The concept probably deserves an entire dedicated article, but here’s a simple example in Typescript:

// Base animal interface
interface BaseAnimal {
kind: "cat" | "dog"; // Discriminator
}

interface Cat extends BaseAnimal {
kind: "cat"; // Discriminator property
livesLeft: number; // Specific property for Cat
}

interface Dog extends BaseAnimal {
kind: "dog"; // Discriminator property
breed: string; // Specific property for Dog
}

// Define the Animal type as a union of Cat and Dog. This creates
// a discriminated union where TypeScript can use the kind property
// to differentiate between Cat and Dog.
type Animal = Cat | Dog;

// Example of using the discriminated union
const myAnimal: Animal = { kind: "cat", livesLeft: 9 };

// Function to handle animals based on their kind
function handleAnimal(animal: Animal) {
if (animal.kind === "cat") {
console.log(`This cat has ${animal.livesLeft} lives left.`);
} else if (animal.kind === "dog") {
console.log(`This dog's breed is ${animal.breed}.`);
}
}

Currently, the Basketry IR supports unions but not discriminated unions. Once it does, then generators will be able to emit more concise and performant code to distinguish between members within a union. This will likely be a breaking change, so I want to run it through a prerelease cycle, but it’s a large enough chunk of work with equally large design considerations that I didn’t want to hold back the current release candidate any longer.

Basketry on Basketry

One more key milestone is the ability to generate Basketry code using a Basketry pipeline. Currently, the Basketry IR is defined independently in both Typescript types and JSON Schema. The types are used for building all of the components that can be plugged into a pipeline. The JSON Schema is used for validating the IR passed between those components at runtime. Because these two types systems are independent, their similarity is manually coincident—contributors must correctly update both simultaneously to ensure the system works predictably.

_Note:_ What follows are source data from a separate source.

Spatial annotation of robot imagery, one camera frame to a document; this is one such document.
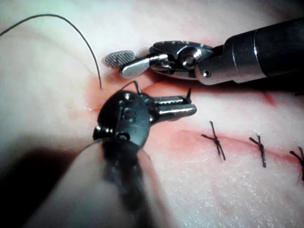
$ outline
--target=red blood stain
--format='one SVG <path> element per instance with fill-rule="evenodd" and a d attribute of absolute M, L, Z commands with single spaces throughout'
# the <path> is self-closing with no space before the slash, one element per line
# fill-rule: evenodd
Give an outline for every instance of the red blood stain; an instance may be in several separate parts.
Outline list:
<path fill-rule="evenodd" d="M 262 92 L 262 94 L 263 94 L 264 101 L 267 104 L 271 105 L 272 107 L 276 107 L 276 103 L 269 93 Z"/>

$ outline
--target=metal jaw
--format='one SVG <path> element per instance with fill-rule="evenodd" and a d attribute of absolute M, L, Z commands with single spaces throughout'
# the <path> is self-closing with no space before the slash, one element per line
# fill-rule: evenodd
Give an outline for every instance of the metal jaw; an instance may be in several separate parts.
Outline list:
<path fill-rule="evenodd" d="M 130 51 L 121 51 L 111 53 L 106 57 L 106 59 L 115 60 L 113 67 L 117 67 L 117 62 L 119 62 L 119 73 L 123 78 L 138 77 L 151 68 L 166 76 L 197 80 L 194 75 L 195 66 L 201 60 L 212 56 L 213 48 L 188 41 L 162 41 L 154 43 L 149 49 L 149 54 L 144 57 L 126 58 L 125 52 L 128 52 L 129 56 Z"/>
<path fill-rule="evenodd" d="M 192 104 L 189 89 L 186 96 L 151 97 L 141 93 L 119 90 L 104 104 L 94 129 L 94 140 L 119 138 L 143 147 L 151 125 L 162 121 L 174 121 L 194 115 L 197 108 Z"/>
<path fill-rule="evenodd" d="M 197 80 L 194 75 L 195 66 L 201 60 L 210 57 L 213 48 L 188 41 L 162 41 L 153 44 L 149 52 L 168 55 L 167 59 L 150 67 L 157 73 L 174 78 Z"/>

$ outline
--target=black suture
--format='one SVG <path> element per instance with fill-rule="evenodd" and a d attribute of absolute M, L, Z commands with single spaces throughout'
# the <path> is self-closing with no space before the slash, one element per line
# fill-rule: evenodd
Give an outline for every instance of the black suture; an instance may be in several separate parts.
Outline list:
<path fill-rule="evenodd" d="M 128 84 L 126 84 L 123 88 L 121 88 L 120 90 L 123 90 L 124 88 L 126 88 L 128 85 L 134 83 L 135 84 L 135 87 L 136 87 L 136 90 L 137 90 L 137 93 L 141 94 L 142 91 L 138 85 L 138 82 L 137 81 L 132 81 L 132 82 L 129 82 Z"/>
<path fill-rule="evenodd" d="M 258 135 L 257 138 L 258 138 L 258 142 L 251 137 L 249 138 L 249 140 L 251 140 L 252 142 L 254 142 L 255 144 L 257 144 L 259 146 L 260 151 L 261 151 L 262 161 L 263 161 L 263 167 L 266 168 L 264 145 L 261 143 L 261 136 Z"/>
<path fill-rule="evenodd" d="M 84 42 L 86 43 L 87 47 L 89 48 L 92 56 L 93 56 L 93 59 L 94 59 L 94 62 L 95 62 L 95 66 L 96 66 L 96 69 L 97 69 L 97 74 L 98 74 L 98 79 L 99 79 L 99 86 L 101 88 L 101 77 L 100 77 L 100 71 L 99 71 L 99 67 L 98 67 L 98 63 L 97 63 L 97 60 L 96 60 L 96 57 L 94 55 L 94 52 L 91 48 L 91 46 L 89 45 L 89 43 L 87 42 L 86 38 L 82 35 L 82 33 L 80 32 L 80 30 L 75 26 L 73 25 L 68 19 L 60 16 L 60 15 L 57 15 L 57 14 L 37 14 L 37 15 L 34 15 L 34 16 L 31 16 L 31 17 L 28 17 L 28 18 L 25 18 L 21 21 L 19 21 L 18 23 L 12 25 L 11 27 L 9 27 L 8 29 L 4 30 L 3 32 L 0 33 L 0 37 L 3 36 L 5 33 L 9 32 L 10 30 L 12 30 L 13 28 L 17 27 L 18 25 L 22 24 L 23 22 L 26 22 L 28 20 L 31 20 L 31 19 L 34 19 L 34 18 L 40 18 L 40 17 L 54 17 L 54 18 L 59 18 L 59 19 L 62 19 L 64 20 L 66 23 L 68 23 L 70 26 L 72 26 L 76 32 L 81 36 L 81 38 L 84 40 Z"/>
<path fill-rule="evenodd" d="M 214 136 L 214 138 L 209 137 L 209 136 L 206 136 L 205 134 L 202 134 L 201 136 L 203 136 L 203 137 L 206 138 L 206 139 L 212 140 L 212 141 L 215 143 L 215 145 L 217 146 L 218 155 L 220 156 L 220 154 L 222 154 L 222 155 L 223 155 L 224 161 L 226 161 L 226 157 L 225 157 L 223 148 L 222 148 L 222 146 L 221 146 L 221 144 L 220 144 L 220 142 L 219 142 L 219 140 L 218 140 L 218 137 L 215 135 L 215 130 L 214 130 L 213 122 L 210 121 L 210 123 L 211 123 L 211 127 L 212 127 L 212 131 L 213 131 L 213 136 Z"/>
<path fill-rule="evenodd" d="M 302 166 L 302 181 L 304 181 L 304 154 L 303 154 L 303 150 L 301 147 L 299 147 L 299 150 L 300 150 L 300 154 L 301 154 L 301 157 L 299 155 L 297 155 L 294 151 L 290 151 L 289 153 L 292 154 L 294 157 L 296 157 L 301 166 Z"/>

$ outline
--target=blood
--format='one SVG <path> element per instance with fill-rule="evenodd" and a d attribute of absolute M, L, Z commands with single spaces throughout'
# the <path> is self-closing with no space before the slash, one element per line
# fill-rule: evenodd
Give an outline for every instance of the blood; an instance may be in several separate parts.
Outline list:
<path fill-rule="evenodd" d="M 267 104 L 271 105 L 272 107 L 276 107 L 276 103 L 275 103 L 275 101 L 273 100 L 273 98 L 271 97 L 271 95 L 269 93 L 262 92 L 262 94 L 263 94 L 264 101 Z"/>

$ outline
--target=pale skin
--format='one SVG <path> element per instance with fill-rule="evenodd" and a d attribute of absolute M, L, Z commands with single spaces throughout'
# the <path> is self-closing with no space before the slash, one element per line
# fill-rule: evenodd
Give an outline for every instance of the pale skin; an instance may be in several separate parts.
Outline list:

An amazing opportunity for “dogfooding” would be to generate Basketry’s Typescript representation of the IR from the JSON Schema document. Discriminated unions and generics are some of the few features left preventing this from being possible (although the Scalar<T> type could easily be dropped for a few non-generic types instead).

The ability to generate Basketry IR types from a single, authoritative, declarative source would open the door down the road to implementations of parsers, rules, and generators in languages and runtimes other than Node/Typescript.